◆ Your goal:
Please copy every line of the data in which the string "between" appears.

+---+

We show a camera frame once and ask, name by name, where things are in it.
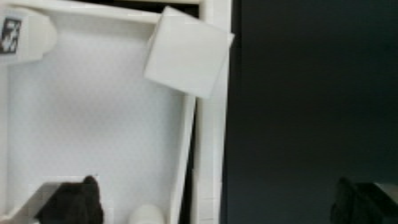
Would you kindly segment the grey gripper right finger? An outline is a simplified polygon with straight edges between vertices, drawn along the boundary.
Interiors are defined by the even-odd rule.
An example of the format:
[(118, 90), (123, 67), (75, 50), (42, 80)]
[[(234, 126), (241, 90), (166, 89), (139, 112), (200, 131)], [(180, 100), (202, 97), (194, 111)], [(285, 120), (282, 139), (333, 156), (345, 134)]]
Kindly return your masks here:
[(398, 224), (398, 203), (376, 183), (340, 179), (331, 224)]

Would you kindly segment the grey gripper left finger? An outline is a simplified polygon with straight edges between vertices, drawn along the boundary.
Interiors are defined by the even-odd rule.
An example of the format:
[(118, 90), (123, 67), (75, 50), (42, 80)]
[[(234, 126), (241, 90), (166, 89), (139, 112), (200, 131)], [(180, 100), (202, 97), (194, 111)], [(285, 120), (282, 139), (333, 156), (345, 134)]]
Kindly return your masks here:
[(81, 182), (47, 182), (6, 224), (106, 224), (100, 184), (88, 176)]

+---+

◆ Result of the exercise:
Would you kindly segment the grey gripper right finger? An outline is a simplified polygon with straight edges between vertices, drawn along the boundary.
Would you kindly segment the grey gripper left finger? An outline is a simplified polygon with straight edges between vertices, drawn along the boundary.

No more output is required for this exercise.